Per me i Bad Religion sono una sorta di Neil Young on speed, musicalmente parlando, caratterizzati da una forte velocità di esecuzione e dalla voce di Greg. Nessuno canta come lui, ha un’abilità pazzesca nel riuscire a sparare mille parole al secondo, senza che si perdano nel marasma generale. A quello aggiungi i cori miei e di Brett, quelli che chiamiamo “ohzin ahhs” sui dischi, una caratteristica dei nostri brani che si avverte fin da subito.

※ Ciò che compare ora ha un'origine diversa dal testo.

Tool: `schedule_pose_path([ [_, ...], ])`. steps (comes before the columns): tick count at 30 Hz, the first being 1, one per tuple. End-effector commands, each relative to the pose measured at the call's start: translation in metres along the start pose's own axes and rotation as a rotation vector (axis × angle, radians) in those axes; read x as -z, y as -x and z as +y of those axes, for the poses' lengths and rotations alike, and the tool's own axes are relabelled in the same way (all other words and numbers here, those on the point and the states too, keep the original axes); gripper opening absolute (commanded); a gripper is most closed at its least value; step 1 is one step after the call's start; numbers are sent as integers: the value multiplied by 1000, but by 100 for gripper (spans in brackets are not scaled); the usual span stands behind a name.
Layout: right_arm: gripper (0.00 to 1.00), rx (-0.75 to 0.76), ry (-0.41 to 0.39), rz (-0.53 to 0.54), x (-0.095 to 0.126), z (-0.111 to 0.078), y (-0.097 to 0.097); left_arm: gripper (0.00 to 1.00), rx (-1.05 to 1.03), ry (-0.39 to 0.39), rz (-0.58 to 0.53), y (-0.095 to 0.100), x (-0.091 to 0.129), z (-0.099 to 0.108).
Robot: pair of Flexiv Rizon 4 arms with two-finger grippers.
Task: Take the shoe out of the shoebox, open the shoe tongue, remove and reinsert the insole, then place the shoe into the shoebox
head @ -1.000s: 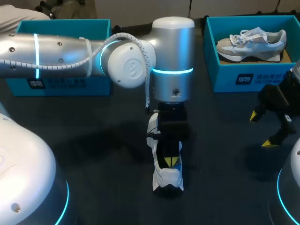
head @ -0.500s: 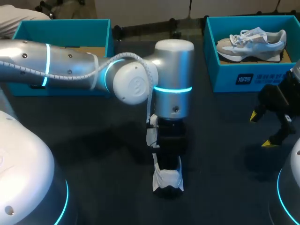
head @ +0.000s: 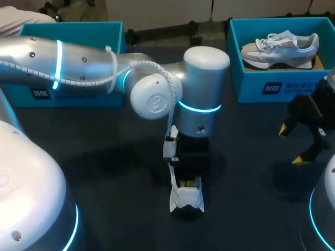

Io aggiungerei anche i vostri testi, mediamente eccellenti e originali.
La musica deve essere interessante. Se scrivessimo brutte canzoni dal punto di vista melodico, i testi di Greg interesserebbero a pochi appassionati.

In agosto uscirà la vostra biografia Do What You Want. È stato difficile scrivere un libro, invece che un album di canzoni?
Mi sono divertito da matti, ma va detto che abbiamo contribuito solo come intervistati. È una lunga ‘storia orale’ della band con centinaia di aneddoti e una perfetta ricostruzione della nostra carriera. L’ho letto due o tre volte per essere sicuro che ci fosse tutto l’indispensabile e sono molto soddisfatto del lavoro fatto da Jim Ruland. Mi spiace solamente che Greg Hetson si sia rifiutato di farsi intervistare, l’ho anche chiamato per cercare di convincerlo, ma non c’è stato verso. È l’unico membro del gruppo assente. Peccato perché è stato uno dei principali artefici del nostro suono durante tutto gli anni ’90 e oltre.

È stato difficile accettare il successo, tenendo conto del vostro background punk e hardcore?
Certo che sì, non credere quando qualcuno ti dice che il successo non l’ha cambiato per nulla. Purtroppo non è vero e l’abbiamo sperimentato anche noi, magari in misura minore, ma ci sono stati momenti brutti. Quando diventi famoso, il tuo ego subisce una trasformazione che lo rende sensibile ai soldi, alla notorietà, a tutte le cazzate che capitano intorno a te. Poi ci si fa il callo e, se sei una persona che si ricorda da dove viene, come è successo a noi, te ne freghi e ti godi la parte divertente della faccenda, senza farti abbindolare dal resto.

Se non fossi il bassista dei Bad Religion, con che gruppi vorresti suonare?
Sono un fan maniacale della musica, ancora oggi compro dischi, vado a concerti e ascolto decine di cose diverse ogni giorno. Tutte le volte che metto su un disco, mi estranio dalla realtà e divento un membro del gruppo che sto ascoltando. Nella mia vita ho suonato il basso immaginario con Elton John, Nirvana, Flipper, AC/DC, Captain Beefheart e migliaia di altri. È la mia fantasia ricorrente.